Wednesday 30 October 2013

Costs to the Economy, and the counterfactual

When it comes to mental illness, the incremental loss “to the economy” of diminished human productivity is only relevant to policy to the degree that it could be corrected at no compensating expense. Otherwise, cost claims amount to the difference in earnings between ourselves and hypothetical, perfectly rational gods. The irony of mental health advocates waving the $50 billion figure around is that they explicitly want to increase it by pouring more money into public mental-health programs. Give them $100 billion more and they would quickly be using that in their argument for the next $100 billion.
Colby Cosh on measures of the social cost of mental illness. He's entirely right. While productivity costs seem plausible, they're only really relevant where there's something that can cost-effectively be done about it. The counterfactual isn't a magic wand that makes everybody happy and productive; rather, it's a costly ongoing process with uncertain likelihood of success. As Cosh then puts it, "We treat the mentally ill in the name of hope, not GDP."
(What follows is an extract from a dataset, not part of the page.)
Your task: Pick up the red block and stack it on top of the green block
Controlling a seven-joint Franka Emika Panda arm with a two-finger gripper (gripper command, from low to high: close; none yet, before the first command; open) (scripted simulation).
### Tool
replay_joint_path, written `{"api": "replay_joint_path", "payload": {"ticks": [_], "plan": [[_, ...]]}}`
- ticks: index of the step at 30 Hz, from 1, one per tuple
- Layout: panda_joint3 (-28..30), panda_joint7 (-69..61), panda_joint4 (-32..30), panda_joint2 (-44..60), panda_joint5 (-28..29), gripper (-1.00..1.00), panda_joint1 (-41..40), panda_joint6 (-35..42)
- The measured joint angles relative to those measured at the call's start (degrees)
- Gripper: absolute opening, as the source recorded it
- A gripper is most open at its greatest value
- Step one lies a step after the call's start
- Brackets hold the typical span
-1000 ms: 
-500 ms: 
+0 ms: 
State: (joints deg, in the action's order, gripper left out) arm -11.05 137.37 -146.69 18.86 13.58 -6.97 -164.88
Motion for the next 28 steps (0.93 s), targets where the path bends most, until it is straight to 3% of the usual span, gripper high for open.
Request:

The problem of the counterfactual is bigger than that though. In most of these kinds of studies, we take as counterfactual somebody with average characteristics and outcomes. But if all that matters is GDP, that's hardly the correct counterfactual. What's the social cost of not getting exactly the right amount of education? The counterfactual there would be people who chose the income-maximising level of education given their underlying characteristics. What's the social cost of taking more than the amount of annual leave necessary for GDP maximization? Define things with a workaholic as counterfactual. I'd bet you could get a horrible and horribly large social cost figure by measuring the "social cost of those elderly who fail to commit suicide immediately upon retiring". The counterfactual savings in health care costs and pension benefits are enormous.

And Cosh gets it:
The real problem is what we mean by “lost productivity.” What is being postulated here is a sad, spiritually afflicted populace whose “economy” could be bigger if absolutely everyone were well enough to work to their full capacity. We all sacrifice some part of “the economy” to personal happiness or to the well-being of our families and loved ones. Probably we all sacrifice some to personal pathologies, whether or not they could be characterized as mental illnesses. Is being somewhat lazy a mental illness? How about having an IQ of 88? “Costs to the economy” are, in this sense, hard to take seriously: human imperfections defy accounting.
Exactly. If we go down this line, why aren't we looking at the social costs of "being somewhat lazy"?